Discours tragique qui se voulait à la hauteur de l’histoire, comme au temps héroïque de la République romaine – où pourtant jamais les sénateurs ne renoncèrent à leur patrimoine ! – éternelle et obligatoire référence de nos orateurs de la Révolution – à vous dégoûter de l’histoire romaine ! « Catilina, à l’entendre, était aux portes de Rome », le pire du pire, une sorte de Mélenchon qui menaçait l’État, « et on délibérait ! »

Le baratin républicain

Ces rapprochements sont amusants et instructifs. Au fond, c’est, comme disait Maurras, toujours la même chose. Le Bayrou qui doit connaître ses classiques, du moins on le dit, s’inscrit dans la lignée, le verbe en moins, encore que…, de ces maîtres politiciens qui ont prétendu dans le passé et prétendent toujours, encore aujourd’hui, faire notre histoire. Il y a là chez eux un de ces culots qui, pour la plupart d’entre eux, les rend ridicules ! Le procédé est toujours le même : ils dramatisent l’événement autour de leurs personnes pour mieux s’approprier le pays. C’est à peu près toujours le même thème : moi, ma solution, ou le chaos. Ça marche, à peu près à tout coup. La différence, malgré tout, avec Mirabeau, c’est que l’aristocrate qui jouait au député populaire était, lui, astucieux, de culture politique supérieure, certes totalement corrompu comme tant d’autres, mais suffisamment intelligent pour savoir qu’il n’y avait de solution que dans un pouvoir royal renforcé auquel il voulait travailler en secret.

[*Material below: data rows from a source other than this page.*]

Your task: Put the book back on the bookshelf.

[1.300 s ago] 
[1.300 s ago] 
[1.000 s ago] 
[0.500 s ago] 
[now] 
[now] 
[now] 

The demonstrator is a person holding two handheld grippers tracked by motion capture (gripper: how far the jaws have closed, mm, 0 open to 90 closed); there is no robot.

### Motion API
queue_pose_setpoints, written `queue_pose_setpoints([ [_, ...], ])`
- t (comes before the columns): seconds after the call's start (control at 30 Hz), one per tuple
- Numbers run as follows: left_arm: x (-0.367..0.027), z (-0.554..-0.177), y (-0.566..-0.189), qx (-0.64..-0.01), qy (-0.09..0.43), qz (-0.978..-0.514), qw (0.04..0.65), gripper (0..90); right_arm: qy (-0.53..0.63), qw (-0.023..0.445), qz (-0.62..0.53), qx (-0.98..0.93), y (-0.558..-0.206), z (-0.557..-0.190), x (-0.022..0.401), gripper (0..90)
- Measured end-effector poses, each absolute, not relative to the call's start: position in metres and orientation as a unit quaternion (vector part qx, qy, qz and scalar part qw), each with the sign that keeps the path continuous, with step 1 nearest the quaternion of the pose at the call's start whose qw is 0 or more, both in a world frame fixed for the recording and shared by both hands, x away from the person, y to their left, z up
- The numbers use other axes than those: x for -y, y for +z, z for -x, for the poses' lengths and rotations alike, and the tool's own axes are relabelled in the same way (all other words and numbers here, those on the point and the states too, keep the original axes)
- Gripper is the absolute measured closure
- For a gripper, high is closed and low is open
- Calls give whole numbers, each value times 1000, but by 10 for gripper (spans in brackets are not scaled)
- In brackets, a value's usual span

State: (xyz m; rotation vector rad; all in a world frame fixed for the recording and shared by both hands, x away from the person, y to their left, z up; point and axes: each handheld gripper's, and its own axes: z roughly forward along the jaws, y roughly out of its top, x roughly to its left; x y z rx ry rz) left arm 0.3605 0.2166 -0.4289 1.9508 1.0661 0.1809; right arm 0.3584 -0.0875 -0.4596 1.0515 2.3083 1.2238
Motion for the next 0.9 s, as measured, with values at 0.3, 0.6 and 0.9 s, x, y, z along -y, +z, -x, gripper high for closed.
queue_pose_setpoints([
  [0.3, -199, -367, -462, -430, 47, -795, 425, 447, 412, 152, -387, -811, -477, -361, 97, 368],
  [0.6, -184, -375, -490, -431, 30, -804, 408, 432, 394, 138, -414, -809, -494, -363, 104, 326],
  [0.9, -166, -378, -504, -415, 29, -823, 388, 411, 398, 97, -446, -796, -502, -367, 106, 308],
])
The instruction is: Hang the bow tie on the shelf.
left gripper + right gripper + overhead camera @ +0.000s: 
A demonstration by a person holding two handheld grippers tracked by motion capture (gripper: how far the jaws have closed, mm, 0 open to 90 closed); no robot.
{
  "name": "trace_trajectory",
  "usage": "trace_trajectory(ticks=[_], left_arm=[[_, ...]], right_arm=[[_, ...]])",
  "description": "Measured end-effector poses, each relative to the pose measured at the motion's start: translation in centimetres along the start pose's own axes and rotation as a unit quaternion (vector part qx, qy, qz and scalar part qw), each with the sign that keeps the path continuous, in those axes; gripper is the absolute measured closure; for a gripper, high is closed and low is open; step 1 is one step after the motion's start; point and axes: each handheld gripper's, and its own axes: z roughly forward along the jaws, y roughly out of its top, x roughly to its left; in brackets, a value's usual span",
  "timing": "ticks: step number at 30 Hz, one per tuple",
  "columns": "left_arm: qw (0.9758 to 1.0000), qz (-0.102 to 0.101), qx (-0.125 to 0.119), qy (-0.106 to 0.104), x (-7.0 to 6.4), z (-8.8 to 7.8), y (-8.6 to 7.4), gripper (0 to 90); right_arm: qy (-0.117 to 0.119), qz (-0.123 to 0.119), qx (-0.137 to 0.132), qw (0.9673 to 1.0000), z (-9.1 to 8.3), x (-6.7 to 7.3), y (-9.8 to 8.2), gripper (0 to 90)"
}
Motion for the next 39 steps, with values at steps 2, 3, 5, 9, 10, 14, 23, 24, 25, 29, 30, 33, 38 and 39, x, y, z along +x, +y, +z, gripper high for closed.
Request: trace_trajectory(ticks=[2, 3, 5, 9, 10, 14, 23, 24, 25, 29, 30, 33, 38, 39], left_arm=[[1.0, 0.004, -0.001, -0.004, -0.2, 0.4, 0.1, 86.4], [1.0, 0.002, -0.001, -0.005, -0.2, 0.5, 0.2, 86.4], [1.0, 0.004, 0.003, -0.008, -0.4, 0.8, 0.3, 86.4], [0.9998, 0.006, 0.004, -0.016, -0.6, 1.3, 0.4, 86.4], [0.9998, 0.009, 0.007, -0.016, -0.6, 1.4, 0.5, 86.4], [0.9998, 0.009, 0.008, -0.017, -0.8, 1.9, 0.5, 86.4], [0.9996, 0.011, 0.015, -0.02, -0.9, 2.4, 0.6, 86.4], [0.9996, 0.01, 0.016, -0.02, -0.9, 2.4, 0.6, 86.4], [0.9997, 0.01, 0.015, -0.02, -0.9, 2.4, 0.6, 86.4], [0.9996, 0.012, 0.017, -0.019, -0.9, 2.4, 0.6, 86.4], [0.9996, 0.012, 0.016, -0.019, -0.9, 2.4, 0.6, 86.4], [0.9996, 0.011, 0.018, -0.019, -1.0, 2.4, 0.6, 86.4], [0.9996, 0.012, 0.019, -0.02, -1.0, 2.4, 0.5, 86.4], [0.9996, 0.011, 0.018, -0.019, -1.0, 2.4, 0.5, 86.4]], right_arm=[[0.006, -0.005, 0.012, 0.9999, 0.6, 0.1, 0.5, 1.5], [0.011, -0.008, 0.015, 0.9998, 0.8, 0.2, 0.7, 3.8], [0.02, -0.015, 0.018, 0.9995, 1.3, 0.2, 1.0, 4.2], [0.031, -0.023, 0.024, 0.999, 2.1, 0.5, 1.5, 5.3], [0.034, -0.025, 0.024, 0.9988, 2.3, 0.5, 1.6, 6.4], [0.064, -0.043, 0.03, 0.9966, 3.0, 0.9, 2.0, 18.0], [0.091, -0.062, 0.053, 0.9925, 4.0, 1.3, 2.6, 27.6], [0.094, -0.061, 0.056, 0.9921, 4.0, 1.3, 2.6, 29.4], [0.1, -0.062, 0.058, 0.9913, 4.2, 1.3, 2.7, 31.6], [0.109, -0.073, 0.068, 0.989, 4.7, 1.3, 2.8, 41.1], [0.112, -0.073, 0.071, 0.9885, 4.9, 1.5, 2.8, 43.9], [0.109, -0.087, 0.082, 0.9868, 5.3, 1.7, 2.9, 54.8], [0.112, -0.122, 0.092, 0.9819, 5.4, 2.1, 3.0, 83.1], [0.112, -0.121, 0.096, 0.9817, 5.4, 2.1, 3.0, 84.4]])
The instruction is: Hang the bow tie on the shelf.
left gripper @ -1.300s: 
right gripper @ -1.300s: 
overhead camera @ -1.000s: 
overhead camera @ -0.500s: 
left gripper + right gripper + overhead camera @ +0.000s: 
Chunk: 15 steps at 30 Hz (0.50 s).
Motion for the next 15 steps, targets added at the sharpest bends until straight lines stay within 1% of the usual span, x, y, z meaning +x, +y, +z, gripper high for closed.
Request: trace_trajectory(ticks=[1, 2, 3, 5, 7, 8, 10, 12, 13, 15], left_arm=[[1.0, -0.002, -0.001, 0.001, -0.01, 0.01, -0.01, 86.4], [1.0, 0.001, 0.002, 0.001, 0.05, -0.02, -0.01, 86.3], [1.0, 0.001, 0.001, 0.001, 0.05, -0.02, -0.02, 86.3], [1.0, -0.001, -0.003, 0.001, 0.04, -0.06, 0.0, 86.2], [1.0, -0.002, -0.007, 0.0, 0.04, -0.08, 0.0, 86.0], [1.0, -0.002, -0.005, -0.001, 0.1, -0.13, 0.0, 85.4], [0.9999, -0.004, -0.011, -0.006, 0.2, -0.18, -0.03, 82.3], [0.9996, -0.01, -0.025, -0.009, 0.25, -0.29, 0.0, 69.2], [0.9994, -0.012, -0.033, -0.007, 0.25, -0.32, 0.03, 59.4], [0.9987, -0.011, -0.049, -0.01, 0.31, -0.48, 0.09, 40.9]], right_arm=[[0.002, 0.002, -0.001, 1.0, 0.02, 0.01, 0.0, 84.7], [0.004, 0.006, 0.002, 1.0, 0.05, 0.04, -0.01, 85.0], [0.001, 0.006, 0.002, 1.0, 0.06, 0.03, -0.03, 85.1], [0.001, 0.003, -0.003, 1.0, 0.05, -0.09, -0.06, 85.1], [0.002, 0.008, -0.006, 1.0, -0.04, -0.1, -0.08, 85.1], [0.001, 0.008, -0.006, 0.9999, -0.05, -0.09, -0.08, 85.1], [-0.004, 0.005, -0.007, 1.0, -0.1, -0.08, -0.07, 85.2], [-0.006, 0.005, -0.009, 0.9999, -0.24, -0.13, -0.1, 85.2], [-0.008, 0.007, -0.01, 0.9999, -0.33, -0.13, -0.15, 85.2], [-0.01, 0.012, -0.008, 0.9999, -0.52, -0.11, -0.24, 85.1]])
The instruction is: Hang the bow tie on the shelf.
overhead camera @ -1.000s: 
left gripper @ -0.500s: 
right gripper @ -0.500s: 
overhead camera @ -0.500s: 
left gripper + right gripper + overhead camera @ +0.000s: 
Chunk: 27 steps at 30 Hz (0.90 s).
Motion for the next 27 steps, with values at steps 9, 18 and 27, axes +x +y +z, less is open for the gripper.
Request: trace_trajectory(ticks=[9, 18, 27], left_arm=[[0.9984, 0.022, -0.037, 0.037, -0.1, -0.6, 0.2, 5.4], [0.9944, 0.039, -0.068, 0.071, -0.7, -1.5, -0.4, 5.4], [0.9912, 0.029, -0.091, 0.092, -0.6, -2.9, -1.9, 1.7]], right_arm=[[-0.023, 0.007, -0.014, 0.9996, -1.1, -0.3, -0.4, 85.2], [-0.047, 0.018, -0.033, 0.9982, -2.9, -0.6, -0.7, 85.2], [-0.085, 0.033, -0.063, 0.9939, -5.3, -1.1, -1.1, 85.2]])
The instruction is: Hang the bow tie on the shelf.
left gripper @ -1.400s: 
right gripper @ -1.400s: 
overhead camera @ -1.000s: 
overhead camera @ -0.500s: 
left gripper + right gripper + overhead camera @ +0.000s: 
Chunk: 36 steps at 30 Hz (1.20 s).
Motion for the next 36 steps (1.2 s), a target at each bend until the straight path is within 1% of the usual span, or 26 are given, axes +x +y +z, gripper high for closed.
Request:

Mais tous les autres baratineurs ou beaux parleurs qui se sont succédé à la tête de la politique française et qui ont tous cette caractéristique – qui devrait à tout jamais les condamner dans l’esprit public français et les ridiculiser – de s’imaginer – mais de quel droit ?! – que la France est faite pour eux et qu’ils sont faits pour la France, n’exercent jamais leur pouvoir que pour imposer aux yeux de tous leur personnalité, fixant leur carrière sur cette puissance publique qu’ils accaparent à leur profit. Le système le veut ainsi, et il a été aménagé à cet effet. De constitution en constitution depuis plus de deux siècles ! C’est ainsi qu’ils se sont installés dans la place de l’autorité légitime, leur légitimité à eux n’étant que dans leur bagout et dans leur manière de s’emparer du pouvoir par tous les moyens et d’en faire l’instrument de leur propre puissance et de leur gloire ou gloriole. Voilà maintenant deux cents cinquante ans que ce régime dure, mise à part la restauration, et la France en a subi mille revers, extérieurs, intérieurs, cinq invasions, huit révolutions, aujourd’hui l’invasion migratoire, une instabilité constitutionnelle chronique, même sous De Gaulle, cela en dépit de l’incroyable force de son unité, de son énergie, de ses ressources spirituelles et matérielles.

Les parvenus du pouvoir, tous, qui plus, qui moins, depuis que le pouvoir est à prendre, à conquérir, à garder pour soi et pour son clan, pensent par leur démagogie, leur habileté, leur savoir-faire, leur rhétorique qui englobe le tout, avoir ainsi capté à leur bénéfice – et de fait ! – la souveraineté nationale, qui plus est au nom du peuple qu’ils disent représenter par leurs artifices électoraux. C’est si facile et si trompeur !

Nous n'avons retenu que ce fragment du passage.